Work to be completed — Below are the records; repeat them in full, exactly.

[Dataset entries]
Content starts
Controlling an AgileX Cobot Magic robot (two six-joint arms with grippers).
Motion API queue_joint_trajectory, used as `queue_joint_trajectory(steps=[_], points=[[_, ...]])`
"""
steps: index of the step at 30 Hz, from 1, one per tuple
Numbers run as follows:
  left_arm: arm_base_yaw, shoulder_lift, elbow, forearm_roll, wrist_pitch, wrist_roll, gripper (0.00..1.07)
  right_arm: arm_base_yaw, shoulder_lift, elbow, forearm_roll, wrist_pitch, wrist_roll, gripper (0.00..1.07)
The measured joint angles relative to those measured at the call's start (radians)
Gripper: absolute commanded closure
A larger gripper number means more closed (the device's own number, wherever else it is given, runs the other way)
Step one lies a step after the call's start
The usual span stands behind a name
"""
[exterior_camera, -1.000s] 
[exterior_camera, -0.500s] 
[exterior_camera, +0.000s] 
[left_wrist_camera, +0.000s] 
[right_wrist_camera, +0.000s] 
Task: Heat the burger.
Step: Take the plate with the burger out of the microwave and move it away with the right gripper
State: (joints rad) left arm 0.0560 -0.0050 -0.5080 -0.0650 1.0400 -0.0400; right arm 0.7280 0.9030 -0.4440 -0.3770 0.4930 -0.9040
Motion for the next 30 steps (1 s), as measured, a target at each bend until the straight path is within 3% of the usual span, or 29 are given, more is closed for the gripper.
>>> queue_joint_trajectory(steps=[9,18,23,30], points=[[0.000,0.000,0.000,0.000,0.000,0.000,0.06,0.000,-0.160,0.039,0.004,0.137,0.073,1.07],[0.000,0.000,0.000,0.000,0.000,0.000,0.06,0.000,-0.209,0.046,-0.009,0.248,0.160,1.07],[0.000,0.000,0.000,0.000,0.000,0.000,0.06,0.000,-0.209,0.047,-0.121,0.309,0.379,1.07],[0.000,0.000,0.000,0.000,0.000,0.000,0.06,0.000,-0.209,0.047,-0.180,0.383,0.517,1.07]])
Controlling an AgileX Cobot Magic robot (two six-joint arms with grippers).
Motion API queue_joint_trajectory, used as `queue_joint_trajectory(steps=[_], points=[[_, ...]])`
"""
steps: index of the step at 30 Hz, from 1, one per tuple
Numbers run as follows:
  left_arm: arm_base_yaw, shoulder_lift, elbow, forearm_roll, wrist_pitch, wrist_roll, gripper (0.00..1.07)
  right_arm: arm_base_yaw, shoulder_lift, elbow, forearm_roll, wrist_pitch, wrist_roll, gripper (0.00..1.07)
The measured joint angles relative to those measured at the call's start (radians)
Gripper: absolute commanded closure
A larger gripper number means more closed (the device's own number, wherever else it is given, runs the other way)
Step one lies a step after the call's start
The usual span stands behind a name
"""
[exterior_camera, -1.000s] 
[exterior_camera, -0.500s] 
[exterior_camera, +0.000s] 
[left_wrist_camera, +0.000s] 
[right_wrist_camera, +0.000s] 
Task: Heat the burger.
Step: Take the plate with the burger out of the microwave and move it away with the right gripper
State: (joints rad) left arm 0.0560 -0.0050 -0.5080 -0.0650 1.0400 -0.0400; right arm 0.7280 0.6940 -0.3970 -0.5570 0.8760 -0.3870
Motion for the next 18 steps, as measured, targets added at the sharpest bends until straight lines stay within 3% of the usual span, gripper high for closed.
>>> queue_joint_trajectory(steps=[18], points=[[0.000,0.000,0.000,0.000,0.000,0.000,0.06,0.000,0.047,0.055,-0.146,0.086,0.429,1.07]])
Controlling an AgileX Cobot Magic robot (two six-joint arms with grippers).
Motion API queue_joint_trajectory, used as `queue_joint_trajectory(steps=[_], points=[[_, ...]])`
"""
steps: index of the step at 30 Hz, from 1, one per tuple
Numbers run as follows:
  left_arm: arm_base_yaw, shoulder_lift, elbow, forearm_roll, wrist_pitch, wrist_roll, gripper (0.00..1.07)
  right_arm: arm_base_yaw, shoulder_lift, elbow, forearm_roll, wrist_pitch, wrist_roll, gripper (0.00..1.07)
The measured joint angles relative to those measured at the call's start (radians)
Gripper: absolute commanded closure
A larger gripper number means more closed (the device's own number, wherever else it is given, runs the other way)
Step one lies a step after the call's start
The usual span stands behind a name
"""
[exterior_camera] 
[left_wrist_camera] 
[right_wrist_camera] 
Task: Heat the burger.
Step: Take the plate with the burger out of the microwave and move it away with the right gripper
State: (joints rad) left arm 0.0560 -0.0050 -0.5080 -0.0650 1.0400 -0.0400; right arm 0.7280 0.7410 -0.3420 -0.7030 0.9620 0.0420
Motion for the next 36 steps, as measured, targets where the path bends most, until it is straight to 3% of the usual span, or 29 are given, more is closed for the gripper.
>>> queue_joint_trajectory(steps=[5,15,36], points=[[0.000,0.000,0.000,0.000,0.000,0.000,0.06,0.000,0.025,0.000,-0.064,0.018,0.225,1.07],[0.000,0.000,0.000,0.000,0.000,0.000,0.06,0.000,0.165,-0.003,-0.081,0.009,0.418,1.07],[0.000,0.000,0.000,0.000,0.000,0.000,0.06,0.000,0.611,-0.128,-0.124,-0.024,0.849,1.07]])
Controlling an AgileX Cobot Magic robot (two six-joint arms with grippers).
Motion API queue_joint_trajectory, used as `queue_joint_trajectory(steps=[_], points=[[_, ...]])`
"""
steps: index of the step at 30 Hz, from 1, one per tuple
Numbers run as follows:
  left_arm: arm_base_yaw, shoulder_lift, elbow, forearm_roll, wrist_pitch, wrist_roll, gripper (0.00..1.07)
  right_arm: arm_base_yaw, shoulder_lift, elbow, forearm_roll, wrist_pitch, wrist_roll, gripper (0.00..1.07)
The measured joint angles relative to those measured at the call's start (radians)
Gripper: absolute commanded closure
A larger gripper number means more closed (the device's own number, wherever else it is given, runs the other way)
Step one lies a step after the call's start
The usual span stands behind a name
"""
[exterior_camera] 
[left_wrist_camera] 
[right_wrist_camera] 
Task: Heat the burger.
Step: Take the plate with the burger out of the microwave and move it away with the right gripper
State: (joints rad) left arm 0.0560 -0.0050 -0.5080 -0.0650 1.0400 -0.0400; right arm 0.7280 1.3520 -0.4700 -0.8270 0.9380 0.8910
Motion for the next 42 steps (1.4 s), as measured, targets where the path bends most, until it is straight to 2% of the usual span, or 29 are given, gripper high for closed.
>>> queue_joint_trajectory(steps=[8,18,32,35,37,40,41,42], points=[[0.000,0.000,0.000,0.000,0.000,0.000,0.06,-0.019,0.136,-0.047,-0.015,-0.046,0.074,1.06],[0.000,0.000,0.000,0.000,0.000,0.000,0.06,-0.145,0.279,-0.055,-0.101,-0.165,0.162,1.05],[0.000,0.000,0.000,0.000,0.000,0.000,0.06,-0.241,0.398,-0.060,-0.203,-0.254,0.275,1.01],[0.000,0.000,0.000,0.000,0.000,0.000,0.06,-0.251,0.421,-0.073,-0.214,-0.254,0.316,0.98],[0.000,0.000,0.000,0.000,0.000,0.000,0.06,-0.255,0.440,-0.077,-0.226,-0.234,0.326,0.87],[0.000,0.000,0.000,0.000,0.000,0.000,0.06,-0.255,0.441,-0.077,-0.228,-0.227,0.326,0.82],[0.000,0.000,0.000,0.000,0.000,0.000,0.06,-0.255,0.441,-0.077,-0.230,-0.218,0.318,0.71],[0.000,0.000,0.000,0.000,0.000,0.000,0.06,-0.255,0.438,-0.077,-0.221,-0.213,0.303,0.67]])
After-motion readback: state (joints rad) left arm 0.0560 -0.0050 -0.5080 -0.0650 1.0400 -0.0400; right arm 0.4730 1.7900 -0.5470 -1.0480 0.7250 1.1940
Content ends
Response —
Controlling an AgileX Cobot Magic robot (two six-joint arms with grippers).
Motion API queue_joint_trajectory, used as `queue_joint_trajectory(steps=[_], points=[[_, ...]])`
"""
steps: index of the step at 30 Hz, from 1, one per tuple
Numbers run as follows:
  left_arm: arm_base_yaw, shoulder_lift, elbow, forearm_roll, wrist_pitch, wrist_roll, gripper (0.00..1.07)
  right_arm: arm_base_yaw, shoulder_lift, elbow, forearm_roll, wrist_pitch, wrist_roll, gripper (0.00..1.07)
The measured joint angles relative to those measured at the call's start (radians)
Gripper: absolute commanded closure
A larger gripper number means more closed (the device's own number, wherever else it is given, runs the other way)
Step one lies a step after the call's start
The usual span stands behind a name
"""
[exterior_camera, -1.000s] 
[exterior_camera, -0.500s] 
[exterior_camera, +0.000s] 
[left_wrist_camera, +0.000s] 
[right_wrist_camera, +0.000s] 
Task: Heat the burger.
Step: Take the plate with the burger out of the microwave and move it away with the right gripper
State: (joints rad) left arm 0.0560 -0.0050 -0.5080 -0.0650 1.0400 -0.0400; right arm 0.7280 0.9030 -0.4440 -0.3770 0.4930 -0.9040
Motion for the next 30 steps (1 s), as measured, a target at each bend until the straight path is within 3% of the usual span, or 29 are given, more is closed for the gripper.
>>> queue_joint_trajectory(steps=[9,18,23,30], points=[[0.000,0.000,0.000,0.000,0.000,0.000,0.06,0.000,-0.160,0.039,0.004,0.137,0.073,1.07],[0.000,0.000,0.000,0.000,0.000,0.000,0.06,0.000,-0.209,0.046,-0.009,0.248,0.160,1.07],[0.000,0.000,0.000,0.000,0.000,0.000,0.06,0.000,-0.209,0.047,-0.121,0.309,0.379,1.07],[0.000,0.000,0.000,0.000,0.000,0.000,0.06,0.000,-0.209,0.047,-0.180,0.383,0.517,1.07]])
Controlling an AgileX Cobot Magic robot (two six-joint arms with grippers).
Motion API queue_joint_trajectory, used as `queue_joint_trajectory(steps=[_], points=[[_, ...]])`
"""
steps: index of the step at 30 Hz, from 1, one per tuple
Numbers run as follows:
  left_arm: arm_base_yaw, shoulder_lift, elbow, forearm_roll, wrist_pitch, wrist_roll, gripper (0.00..1.07)
  right_arm: arm_base_yaw, shoulder_lift, elbow, forearm_roll, wrist_pitch, wrist_roll, gripper (0.00..1.07)
The measured joint angles relative to those measured at the call's start (radians)
Gripper: absolute commanded closure
A larger gripper number means more closed (the device's own number, wherever else it is given, runs the other way)
Step one lies a step after the call's start
The usual span stands behind a name
"""
[exterior_camera, -1.000s] 
[exterior_camera, -0.500s] 
[exterior_camera, +0.000s] 
[left_wrist_camera, +0.000s] 
[right_wrist_camera, +0.000s] 
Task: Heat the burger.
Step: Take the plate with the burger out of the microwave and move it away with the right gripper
State: (joints rad) left arm 0.0560 -0.0050 -0.5080 -0.0650 1.0400 -0.0400; right arm 0.7280 0.6940 -0.3970 -0.5570 0.8760 -0.3870
Motion for the next 18 steps, as measured, targets added at the sharpest bends until straight lines stay within 3% of the usual span, gripper high for closed.
>>> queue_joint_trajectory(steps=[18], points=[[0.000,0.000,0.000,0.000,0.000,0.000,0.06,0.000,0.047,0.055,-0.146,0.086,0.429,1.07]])
Controlling an AgileX Cobot Magic robot (two six-joint arms with grippers).
Motion API queue_joint_trajectory, used as `queue_joint_trajectory(steps=[_], points=[[_, ...]])`
"""
steps: index of the step at 30 Hz, from 1, one per tuple
Numbers run as follows:
  left_arm: arm_base_yaw, shoulder_lift, elbow, forearm_roll, wrist_pitch, wrist_roll, gripper (0.00..1.07)
  right_arm: arm_base_yaw, shoulder_lift, elbow, forearm_roll, wrist_pitch, wrist_roll, gripper (0.00..1.07)
The measured joint angles relative to those measured at the call's start (radians)
Gripper: absolute commanded closure
A larger gripper number means more closed (the device's own number, wherever else it is given, runs the other way)
Step one lies a step after the call's start
The usual span stands behind a name
"""
[exterior_camera] 
[left_wrist_camera] 
[right_wrist_camera] 
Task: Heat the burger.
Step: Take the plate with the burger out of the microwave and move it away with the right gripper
State: (joints rad) left arm 0.0560 -0.0050 -0.5080 -0.0650 1.0400 -0.0400; right arm 0.7280 0.7410 -0.3420 -0.7030 0.9620 0.0420
Motion for the next 36 steps, as measured, targets where the path bends most, until it is straight to 3% of the usual span, or 29 are given, more is closed for the gripper.
>>> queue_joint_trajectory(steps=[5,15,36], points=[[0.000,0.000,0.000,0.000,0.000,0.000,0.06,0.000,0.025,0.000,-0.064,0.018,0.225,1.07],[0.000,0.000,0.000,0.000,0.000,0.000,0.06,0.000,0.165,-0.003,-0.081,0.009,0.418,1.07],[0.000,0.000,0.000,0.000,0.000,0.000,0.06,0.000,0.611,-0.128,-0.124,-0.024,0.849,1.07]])
Controlling an AgileX Cobot Magic robot (two six-joint arms with grippers).
Motion API queue_joint_trajectory, used as `queue_joint_trajectory(steps=[_], points=[[_, ...]])`
"""
steps: index of the step at 30 Hz, from 1, one per tuple
Numbers run as follows:
  left_arm: arm_base_yaw, shoulder_lift, elbow, forearm_roll, wrist_pitch, wrist_roll, gripper (0.00..1.07)
  right_arm: arm_base_yaw, shoulder_lift, elbow, forearm_roll, wrist_pitch, wrist_roll, gripper (0.00..1.07)
The measured joint angles relative to those measured at the call's start (radians)
Gripper: absolute commanded closure
A larger gripper number means more closed (the device's own number, wherever else it is given, runs the other way)
Step one lies a step after the call's start
The usual span stands behind a name
"""
[exterior_camera] 
[left_wrist_camera] 
[right_wrist_camera] 
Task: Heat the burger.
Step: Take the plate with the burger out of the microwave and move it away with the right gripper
State: (joints rad) left arm 0.0560 -0.0050 -0.5080 -0.0650 1.0400 -0.0400; right arm 0.7280 1.3520 -0.4700 -0.8270 0.9380 0.8910
Motion for the next 42 steps (1.4 s), as measured, targets where the path bends most, until it is straight to 2% of the usual span, or 29 are given, gripper high for closed.
>>> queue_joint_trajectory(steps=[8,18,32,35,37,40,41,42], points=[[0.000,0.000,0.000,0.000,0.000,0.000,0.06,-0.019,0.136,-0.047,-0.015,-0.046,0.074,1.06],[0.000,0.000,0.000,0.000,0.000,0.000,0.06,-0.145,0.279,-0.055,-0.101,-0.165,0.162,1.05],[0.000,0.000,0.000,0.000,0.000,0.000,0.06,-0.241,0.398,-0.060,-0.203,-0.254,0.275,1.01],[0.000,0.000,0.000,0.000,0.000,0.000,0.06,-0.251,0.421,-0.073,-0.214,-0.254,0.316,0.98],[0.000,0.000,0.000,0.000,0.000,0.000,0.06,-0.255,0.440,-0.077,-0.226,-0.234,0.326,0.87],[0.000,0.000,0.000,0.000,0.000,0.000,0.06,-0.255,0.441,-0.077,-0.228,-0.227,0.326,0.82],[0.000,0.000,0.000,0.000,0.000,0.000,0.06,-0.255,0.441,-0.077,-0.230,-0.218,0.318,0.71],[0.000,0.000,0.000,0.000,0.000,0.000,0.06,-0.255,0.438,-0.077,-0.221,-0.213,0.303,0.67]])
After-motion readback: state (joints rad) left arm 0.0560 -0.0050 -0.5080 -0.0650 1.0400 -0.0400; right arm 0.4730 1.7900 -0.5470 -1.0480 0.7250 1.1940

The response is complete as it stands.